The Thoughts Behind Miranda's Behind In Mass Effect 2

Aside from the lack of homosexual characters, I had the chance to ask Mass Effect 2 project lead Casey Hudson at last month's GDC about one thing my friends (both male and female) and I have noticed when we first got the game: Miranda's ridiculously tight outfit.

Here's part of our conversation from the brief game demo...

Me: I have to ask about Miranda's super-tight outfit and Jack's lack of a shirt. Can you talk about their character designs and what went into their clothing, or um, lack thereof?

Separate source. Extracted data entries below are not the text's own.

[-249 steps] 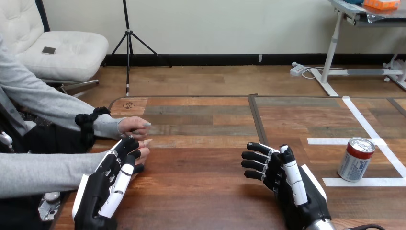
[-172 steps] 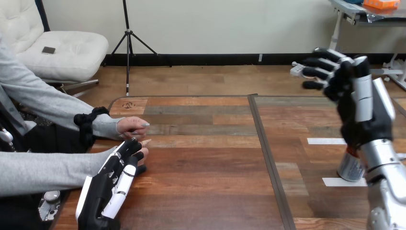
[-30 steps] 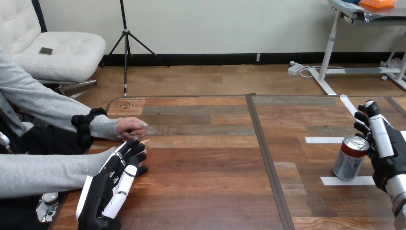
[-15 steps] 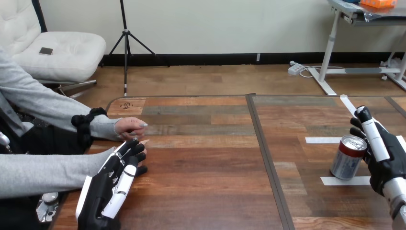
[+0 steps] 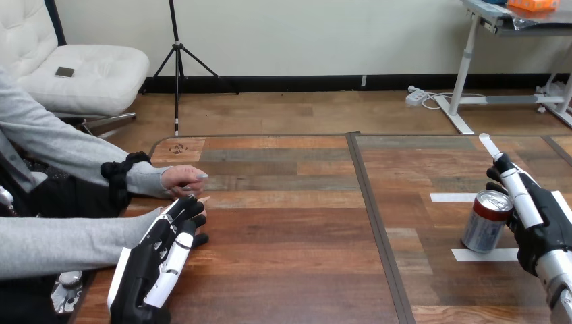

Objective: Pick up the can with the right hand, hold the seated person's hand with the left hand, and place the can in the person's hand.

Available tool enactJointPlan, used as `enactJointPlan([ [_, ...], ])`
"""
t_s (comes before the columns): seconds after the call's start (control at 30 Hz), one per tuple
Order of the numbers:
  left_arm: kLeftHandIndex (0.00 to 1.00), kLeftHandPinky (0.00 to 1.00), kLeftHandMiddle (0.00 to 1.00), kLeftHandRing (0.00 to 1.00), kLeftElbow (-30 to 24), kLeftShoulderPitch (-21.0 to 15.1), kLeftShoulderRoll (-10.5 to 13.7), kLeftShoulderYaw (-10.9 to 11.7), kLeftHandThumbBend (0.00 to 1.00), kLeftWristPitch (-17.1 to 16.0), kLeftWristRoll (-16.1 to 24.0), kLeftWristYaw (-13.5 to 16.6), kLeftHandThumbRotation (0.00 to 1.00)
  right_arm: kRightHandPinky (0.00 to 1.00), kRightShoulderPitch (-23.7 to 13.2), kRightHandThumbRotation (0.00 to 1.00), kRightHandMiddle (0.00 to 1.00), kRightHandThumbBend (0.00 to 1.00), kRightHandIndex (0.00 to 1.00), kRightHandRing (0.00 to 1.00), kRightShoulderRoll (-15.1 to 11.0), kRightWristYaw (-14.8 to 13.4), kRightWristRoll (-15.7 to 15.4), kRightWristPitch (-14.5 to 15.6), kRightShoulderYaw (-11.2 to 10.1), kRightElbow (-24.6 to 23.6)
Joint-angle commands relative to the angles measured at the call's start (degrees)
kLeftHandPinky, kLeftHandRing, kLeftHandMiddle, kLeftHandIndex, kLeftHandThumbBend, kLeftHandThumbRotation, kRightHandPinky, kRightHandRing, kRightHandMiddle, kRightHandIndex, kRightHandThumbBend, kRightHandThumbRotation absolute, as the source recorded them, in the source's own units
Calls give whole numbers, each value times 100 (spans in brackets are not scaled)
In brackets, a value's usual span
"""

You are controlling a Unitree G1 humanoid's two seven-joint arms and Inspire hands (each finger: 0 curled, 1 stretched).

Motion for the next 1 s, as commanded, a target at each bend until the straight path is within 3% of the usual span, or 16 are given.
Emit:
enactJointPlan([
  [0.0,83,78,84,85,-175,-314,39,59,29,-86,-37,-32,58,95,-164,67,92,72,91,93,-6,-84,-125,-33,130,-92],
  [0.67,83,78,84,84,-171,-321,34,65,29,-73,-12,14,58,97,-64,53,93,95,93,96,-50,-134,-259,-14,256,-88],
  [0.97,82,78,83,84,-149,-333,13,67,27,-115,11,70,57,97,-57,36,93,100,93,95,-9,-117,-109,63,161,-100],
])
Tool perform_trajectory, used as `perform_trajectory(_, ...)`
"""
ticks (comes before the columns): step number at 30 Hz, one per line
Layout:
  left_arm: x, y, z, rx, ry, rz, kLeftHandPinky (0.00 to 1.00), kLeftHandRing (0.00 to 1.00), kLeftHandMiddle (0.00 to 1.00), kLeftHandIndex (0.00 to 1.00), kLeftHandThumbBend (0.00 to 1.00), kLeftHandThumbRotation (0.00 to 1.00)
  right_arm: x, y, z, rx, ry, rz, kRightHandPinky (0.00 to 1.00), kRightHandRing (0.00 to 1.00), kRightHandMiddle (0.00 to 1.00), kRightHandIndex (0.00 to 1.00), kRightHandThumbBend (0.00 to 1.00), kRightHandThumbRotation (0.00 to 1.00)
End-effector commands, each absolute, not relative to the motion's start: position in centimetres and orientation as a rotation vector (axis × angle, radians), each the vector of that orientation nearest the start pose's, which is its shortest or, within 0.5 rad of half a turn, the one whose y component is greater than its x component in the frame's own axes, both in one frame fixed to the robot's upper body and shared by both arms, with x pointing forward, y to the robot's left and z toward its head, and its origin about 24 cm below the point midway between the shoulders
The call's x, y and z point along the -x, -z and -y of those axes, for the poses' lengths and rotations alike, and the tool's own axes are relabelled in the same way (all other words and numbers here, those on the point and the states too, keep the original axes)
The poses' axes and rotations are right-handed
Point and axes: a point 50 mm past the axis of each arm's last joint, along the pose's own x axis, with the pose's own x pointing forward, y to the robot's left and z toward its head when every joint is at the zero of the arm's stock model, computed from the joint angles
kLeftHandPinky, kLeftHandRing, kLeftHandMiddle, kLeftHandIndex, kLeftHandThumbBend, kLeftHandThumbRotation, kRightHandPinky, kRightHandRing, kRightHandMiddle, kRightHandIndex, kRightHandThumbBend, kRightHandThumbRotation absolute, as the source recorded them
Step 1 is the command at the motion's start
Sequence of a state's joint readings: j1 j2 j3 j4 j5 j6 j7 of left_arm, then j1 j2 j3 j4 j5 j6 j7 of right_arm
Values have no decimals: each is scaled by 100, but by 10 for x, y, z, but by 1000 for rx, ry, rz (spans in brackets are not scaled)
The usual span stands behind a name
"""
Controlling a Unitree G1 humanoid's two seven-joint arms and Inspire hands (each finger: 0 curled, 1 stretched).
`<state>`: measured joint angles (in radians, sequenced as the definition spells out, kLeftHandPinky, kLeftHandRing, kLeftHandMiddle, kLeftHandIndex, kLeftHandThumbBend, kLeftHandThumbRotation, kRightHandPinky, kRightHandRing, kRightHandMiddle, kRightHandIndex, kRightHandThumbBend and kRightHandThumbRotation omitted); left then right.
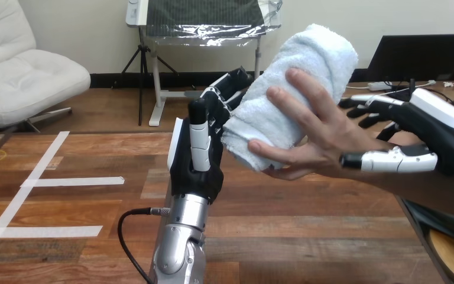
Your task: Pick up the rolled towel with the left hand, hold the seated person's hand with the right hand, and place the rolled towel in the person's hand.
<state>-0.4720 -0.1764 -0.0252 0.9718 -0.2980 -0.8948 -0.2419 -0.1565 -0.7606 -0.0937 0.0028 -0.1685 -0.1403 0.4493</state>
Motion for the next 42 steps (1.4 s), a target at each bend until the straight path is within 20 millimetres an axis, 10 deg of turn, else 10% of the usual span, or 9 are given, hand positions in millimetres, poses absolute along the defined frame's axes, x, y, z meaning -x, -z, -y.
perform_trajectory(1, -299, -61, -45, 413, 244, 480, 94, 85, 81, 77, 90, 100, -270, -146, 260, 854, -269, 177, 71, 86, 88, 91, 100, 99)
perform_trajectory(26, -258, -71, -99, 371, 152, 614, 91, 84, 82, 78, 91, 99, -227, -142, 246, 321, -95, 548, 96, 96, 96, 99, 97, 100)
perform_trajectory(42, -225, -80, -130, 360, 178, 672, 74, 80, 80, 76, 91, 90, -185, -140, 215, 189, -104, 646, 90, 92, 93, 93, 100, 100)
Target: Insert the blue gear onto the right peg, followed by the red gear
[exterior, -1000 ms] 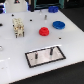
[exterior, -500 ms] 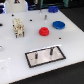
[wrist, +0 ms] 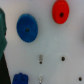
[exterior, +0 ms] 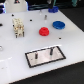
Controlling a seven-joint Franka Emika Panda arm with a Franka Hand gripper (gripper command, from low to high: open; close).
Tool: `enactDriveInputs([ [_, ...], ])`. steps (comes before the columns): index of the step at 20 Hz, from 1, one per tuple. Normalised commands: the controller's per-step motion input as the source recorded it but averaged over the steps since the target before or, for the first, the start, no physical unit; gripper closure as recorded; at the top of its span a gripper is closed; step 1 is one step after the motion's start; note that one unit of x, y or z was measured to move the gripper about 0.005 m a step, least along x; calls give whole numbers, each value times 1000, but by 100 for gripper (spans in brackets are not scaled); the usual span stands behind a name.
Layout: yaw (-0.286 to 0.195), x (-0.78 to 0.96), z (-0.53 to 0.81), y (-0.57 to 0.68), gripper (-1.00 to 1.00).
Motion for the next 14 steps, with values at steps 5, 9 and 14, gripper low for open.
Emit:
enactDriveInputs([
  [5,0,-432,-394,465,-100],
  [9,0,-403,-499,367,-100],
  [14,0,-389,-545,245,-100],
])
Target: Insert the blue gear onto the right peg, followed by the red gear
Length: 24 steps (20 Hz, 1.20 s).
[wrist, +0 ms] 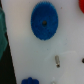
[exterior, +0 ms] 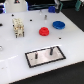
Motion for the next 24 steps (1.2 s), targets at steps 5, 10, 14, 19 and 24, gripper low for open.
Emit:
enactDriveInputs([
  [5,0,-352,-596,79,-100],
  [10,0,-343,-555,-14,-100],
  [14,0,-303,-486,-151,-100],
  [19,0,-322,-266,-37,-100],
  [24,0,-74,11,0,100],
])
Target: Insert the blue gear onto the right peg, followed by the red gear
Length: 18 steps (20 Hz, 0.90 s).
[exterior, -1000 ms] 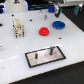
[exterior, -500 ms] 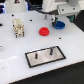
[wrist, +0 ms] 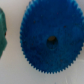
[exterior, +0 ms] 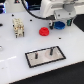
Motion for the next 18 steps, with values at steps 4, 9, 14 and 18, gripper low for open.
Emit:
enactDriveInputs([
  [4,0,-58,20,8,100],
  [9,0,-141,-35,13,100],
  [14,0,-71,1,6,100],
  [18,0,107,342,-32,100],
])
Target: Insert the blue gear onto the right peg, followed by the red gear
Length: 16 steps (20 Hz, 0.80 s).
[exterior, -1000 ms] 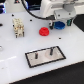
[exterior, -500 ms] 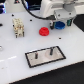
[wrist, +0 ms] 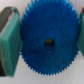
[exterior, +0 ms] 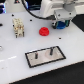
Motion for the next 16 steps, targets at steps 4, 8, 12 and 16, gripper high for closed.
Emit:
enactDriveInputs([
  [4,0,368,601,-137,100],
  [8,0,531,579,-220,100],
  [12,0,625,558,-260,100],
  [16,0,690,542,-295,100],
])
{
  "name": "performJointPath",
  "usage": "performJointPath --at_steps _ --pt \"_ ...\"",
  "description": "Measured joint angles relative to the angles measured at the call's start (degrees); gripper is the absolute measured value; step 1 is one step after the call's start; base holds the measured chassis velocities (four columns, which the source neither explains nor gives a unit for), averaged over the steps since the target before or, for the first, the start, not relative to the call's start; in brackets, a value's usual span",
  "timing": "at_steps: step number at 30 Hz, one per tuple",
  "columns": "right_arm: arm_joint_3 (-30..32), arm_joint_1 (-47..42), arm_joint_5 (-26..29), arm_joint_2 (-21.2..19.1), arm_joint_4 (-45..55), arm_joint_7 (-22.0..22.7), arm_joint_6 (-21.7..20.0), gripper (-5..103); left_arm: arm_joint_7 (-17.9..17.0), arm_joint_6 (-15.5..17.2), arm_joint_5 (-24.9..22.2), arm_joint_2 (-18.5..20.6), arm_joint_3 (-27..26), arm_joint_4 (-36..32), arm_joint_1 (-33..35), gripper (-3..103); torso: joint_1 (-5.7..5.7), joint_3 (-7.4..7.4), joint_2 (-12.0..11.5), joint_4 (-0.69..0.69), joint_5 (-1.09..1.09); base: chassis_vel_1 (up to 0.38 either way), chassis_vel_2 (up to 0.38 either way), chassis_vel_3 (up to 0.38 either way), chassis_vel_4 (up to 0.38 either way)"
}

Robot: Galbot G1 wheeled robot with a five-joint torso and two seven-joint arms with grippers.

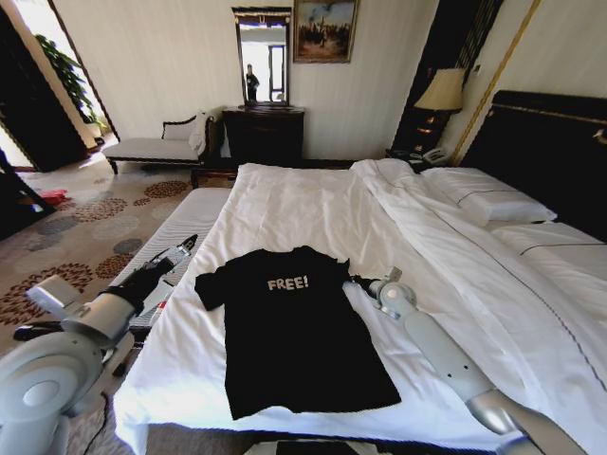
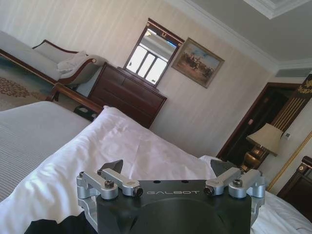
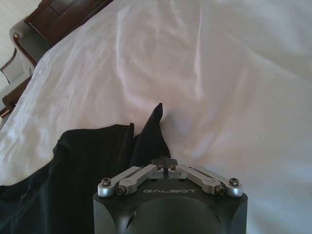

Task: Fold the clothes on the bed.

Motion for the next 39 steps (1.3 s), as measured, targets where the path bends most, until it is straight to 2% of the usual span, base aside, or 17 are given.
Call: performJointPath --at_steps 13,23,26,27,29,31,34,37,38,39 --pt "4.1 -3.5 1.4 -2.2 4.8 -0.4 0.6 0 0.1 0.0 0.6 -0.4 0.5 0.0 -0.2 100 0.01 0.00 0.0 -0.01 0.01 0.000 0.000 0.000 0.000" --pt "6.2 -8.5 -1.0 -2.4 6.8 1.0 0.8 -1 0.1 -0.1 0.9 -0.9 1.3 0.0 -0.4 100 0.00 -0.01 0.0 -0.01 0.00 0.000 0.000 0.000 0.000" --pt "6.1 -7.7 -1.5 -2.3 5.3 1.2 0.8 15 0.1 -0.1 1.1 -0.9 1.5 0.0 -0.4 100 0.00 0.00 0.0 -0.01 0.00 0.000 0.000 0.000 0.000" --pt "6.1 -7.7 -1.5 -2.3 5.3 1.2 0.8 15 0.1 -0.1 1.1 -0.9 1.5 0.0 -0.4 100 0.00 0.00 0.0 -0.01 0.00 0.000 0.000 0.000 0.000" --pt "5.8 -5.4 -1.4 -2.1 3.5 1.2 0.8 26 0.2 -0.1 1.2 -0.9 1.6 0.0 -0.5 100 0.01 0.00 0.0 -0.01 0.00 0.000 0.000 0.000 0.000" --pt "5.6 -4.2 -1.1 -2.0 2.8 1.1 0.8 26 0.2 -0.1 1.2 -0.9 1.7 0.0 -0.5 100 0.00 0.00 0.0 0.00 0.00 0.000 0.000 0.000 0.000" --pt "3.9 0.3 0.0 -1.4 -0.3 0.5 0.8 42 0.2 -0.1 1.4 -0.9 2.0 0.0 -1.0 100 0.01 0.00 0.0 0.00 -0.01 0.000 0.000 0.000 0.000" --pt "2.3 3.0 0.8 -0.8 -2.9 0.4 0.2 48 0.2 -0.1 1.5 -0.9 2.2 0.0 -1.2 100 0.01 0.01 0.0 0.01 -0.01 0.000 0.000 0.000 0.000" --pt "0.2 6.4 1.8 0.7 -7.4 0.0 -1.0 63 0.2 -0.1 1.6 -0.7 2.3 0.0 -1.4 100 0.01 0.01 0.0 0.00 -0.01 0.000 0.000 0.000 0.000" --pt "-0.1 6.7 2.0 1.1 -8.2 0.0 -1.4 69 0.2 -0.1 1.6 -0.6 2.3 0.0 -1.4 100 0.01 0.01 0.0 0.01 0.00 0.000 0.000 0.000 0.000"
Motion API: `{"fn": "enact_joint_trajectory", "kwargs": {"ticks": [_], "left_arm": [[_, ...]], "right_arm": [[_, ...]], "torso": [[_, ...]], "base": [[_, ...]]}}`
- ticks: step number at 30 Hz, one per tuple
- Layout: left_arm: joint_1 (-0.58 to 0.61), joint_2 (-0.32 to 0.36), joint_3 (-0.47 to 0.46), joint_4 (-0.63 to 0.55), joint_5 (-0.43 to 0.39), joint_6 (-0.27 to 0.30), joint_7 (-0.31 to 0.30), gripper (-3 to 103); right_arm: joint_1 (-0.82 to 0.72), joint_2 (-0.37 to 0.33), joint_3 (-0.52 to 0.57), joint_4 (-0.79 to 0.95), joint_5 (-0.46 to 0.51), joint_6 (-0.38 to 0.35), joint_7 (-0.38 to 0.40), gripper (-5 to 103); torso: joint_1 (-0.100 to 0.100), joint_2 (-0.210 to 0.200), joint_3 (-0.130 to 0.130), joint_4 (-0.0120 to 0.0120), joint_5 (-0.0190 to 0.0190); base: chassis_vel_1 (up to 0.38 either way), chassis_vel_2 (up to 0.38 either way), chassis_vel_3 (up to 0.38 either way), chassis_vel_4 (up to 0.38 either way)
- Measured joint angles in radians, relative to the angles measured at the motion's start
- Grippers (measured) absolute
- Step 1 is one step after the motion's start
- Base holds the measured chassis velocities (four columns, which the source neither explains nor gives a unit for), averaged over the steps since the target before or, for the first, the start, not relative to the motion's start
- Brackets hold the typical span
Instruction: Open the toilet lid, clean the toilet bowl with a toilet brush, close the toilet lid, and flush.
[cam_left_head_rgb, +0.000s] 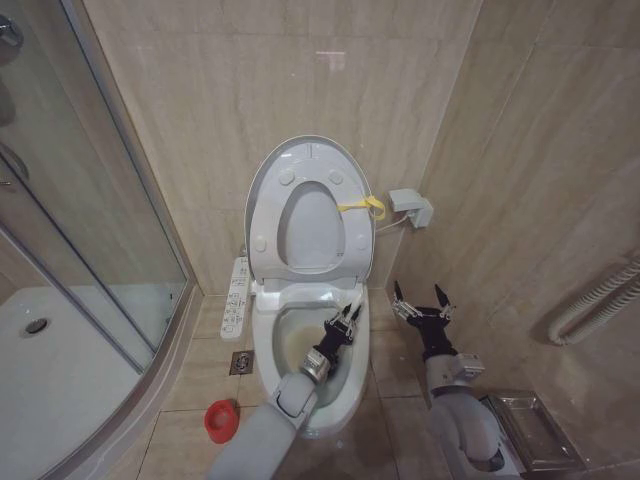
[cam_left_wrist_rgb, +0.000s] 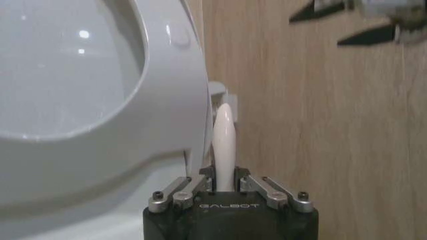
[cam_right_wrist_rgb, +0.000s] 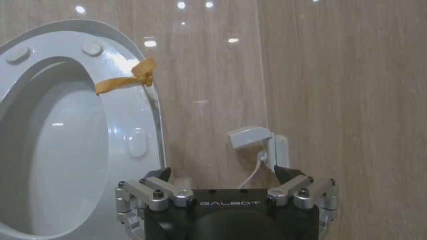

Hudson: I think people will look at the initial view of the characters and say oh, they're going after "this market," especially with Jack. With Jack, people were like, "Oh, it's a marketing thing. They're going after this audience." Of course we don't do that. What we do is, "We're going to create 10 to 12 characters, and we want each of them to be really different." The other thing is there are so many different kinds of players. We like to create all different kinds of characters so that all different kinds of personalities of players that play our game are able to identify differently.

That's one thing we tried with Jack and that's why we make a character like that. A lot of people are repelled by that kind of character. There are other people that see what she's about. That's what we want. The other thing is though that there's always more to that character. So in the case of Jack for example, she becomes someone you care about when you don't initially. Her story makes you kind of care about her and her love interest is intriguing at a superficial level, but the superficial level prevents you from getting to know her. But if you ignore that and try to get to know her, there's so much more there.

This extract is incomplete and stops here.